On October 15, Huang released the single "Reluctantly", a ballad composed by himself and Andros Rodriguez. At the 2015 Migu Music Awards, Huang won the "Best Stage Performance" award and performed the single. As part of an endorsement deal with the game I'm the Sovereign, Huang composed and released the single "I'm the Sovereign". The song topped China's Billboard chart for the week of December 5, 2015.

On January 12, 2016, Huang won the "Most Influential Male Singer" award at the 2016 Mobile Video Festival (Miopai Awards). He was later invited to perform as a headliner for the SoYoung 2016 Live Concert Tour on January 29, which featured young rising musicians in China.
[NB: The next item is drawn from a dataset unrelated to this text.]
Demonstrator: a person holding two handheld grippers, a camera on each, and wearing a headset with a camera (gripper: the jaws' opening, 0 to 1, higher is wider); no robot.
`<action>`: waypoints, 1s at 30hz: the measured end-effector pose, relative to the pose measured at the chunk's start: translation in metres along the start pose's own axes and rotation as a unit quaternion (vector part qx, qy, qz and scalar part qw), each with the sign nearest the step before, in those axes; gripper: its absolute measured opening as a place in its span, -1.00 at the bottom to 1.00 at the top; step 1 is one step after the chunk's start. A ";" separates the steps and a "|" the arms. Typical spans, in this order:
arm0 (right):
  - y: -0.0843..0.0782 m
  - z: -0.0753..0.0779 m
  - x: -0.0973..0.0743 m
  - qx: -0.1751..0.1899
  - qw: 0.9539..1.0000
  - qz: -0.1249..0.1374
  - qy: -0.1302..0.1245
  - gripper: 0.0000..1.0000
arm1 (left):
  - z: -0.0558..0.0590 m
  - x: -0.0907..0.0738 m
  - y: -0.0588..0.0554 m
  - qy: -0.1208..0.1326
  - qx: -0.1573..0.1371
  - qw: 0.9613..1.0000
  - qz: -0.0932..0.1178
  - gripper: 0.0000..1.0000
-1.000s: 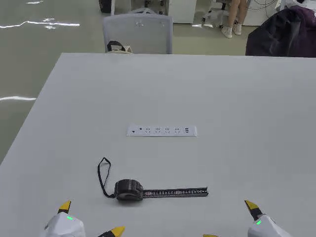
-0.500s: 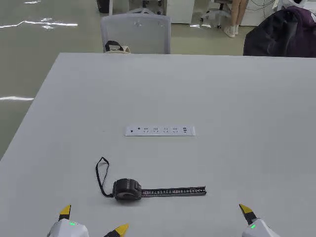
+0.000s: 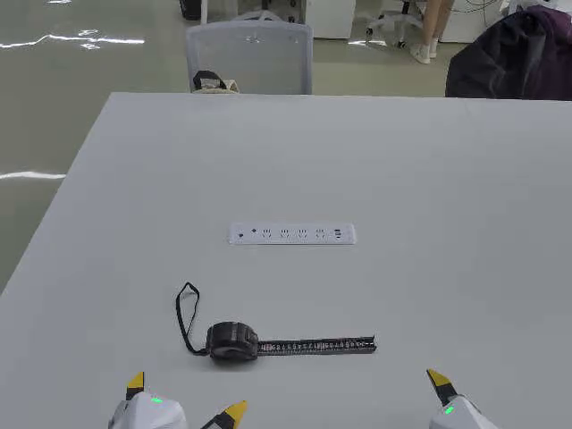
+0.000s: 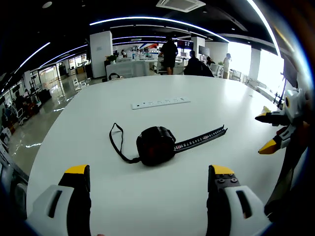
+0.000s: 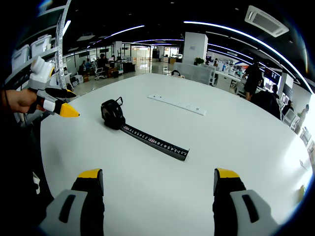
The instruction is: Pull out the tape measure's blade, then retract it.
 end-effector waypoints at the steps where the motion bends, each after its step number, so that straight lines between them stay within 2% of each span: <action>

Huang's first album The Road was announced in March 2016. It was recorded partly in Los Angeles in collaboration with Nick Lentz. The lead single "The Road" was released on April 22. On May 1, Huang commenced a concert tour Z.Tao The Road Concert for the album in Nanjing and released a music video for the single "Hello, Hello", featuring Wiz Khalifa. Another single, "Adore" was released the same month and sold over 30,000 copies, receiving the platinum certification. The Road was released on August 22 was sold with 8888 pieces limited edition. After one minute of pre-sale opening, the sale profit reached 500k rmb; and the album reached number one on the sale charts. At the end of 2016, Huang won the Most Influential Male Singer award at the Tencent Star Awards.

In April 2017, Huang was named Promotional Ambassador for the 17th Top Chinese Music Awards, where he also won the "All-Round Artist" award. He embarked on his first Asia Tour, Z.Tao Promise Concert Tour which kick-start in Beijing on April 30; and also released a single of the same name.

In 2018, Huang joined the dance-oriented variety show, Street Dance of China. It was also announced that Huang would be the head producer and MC on the Chinese version of Produce 101. The same year, Huang embarked on his fourth concert tour, Z.Tao 2018 IS GOØD Concert Tour.

==Artistry and musical style==

Following his departure from Exo and return to China, Huang stated that he made a decision to pursue his career in the ailing Chinese music industry, expressing a desire to continue as an artist with the goal of seeing C-Pop receive global recognition. He is involved in songwriting and composition, drawing inspiration from his experiences.

Although he is primarily a rapper, he has also performed Mandopop ballad songs. His music combines elements of hip hop, EDM, and Chinese musical instruments. He cites Jay Chou as his musical inspiration, having listened to his music growing up.

== Acting career ==
Huang made his film debut in romance film You Are My Sunshine alongside Huang Xiaoming and Yang Mi. The film was released on May 1, 2015.

In 2016, Huang starred in the action comedy Railroad Tigers directed by Ding Sheng, alongside Jackie Chan.

In 2017, Huang starred in the martial arts film The Game Changer, directed by Gao Xixi, as well as the romantic thriller Edge of Innocence. The same year, he played the monkey king in the web drama A Chinese Odyssey: Love You A Million Years, adapted from the film A Chinese Odyssey. The series garnered over 5 billion views online during its run. In November, he was announced as one of the two leads in action drama Forward Forever alongside Jackson Yi.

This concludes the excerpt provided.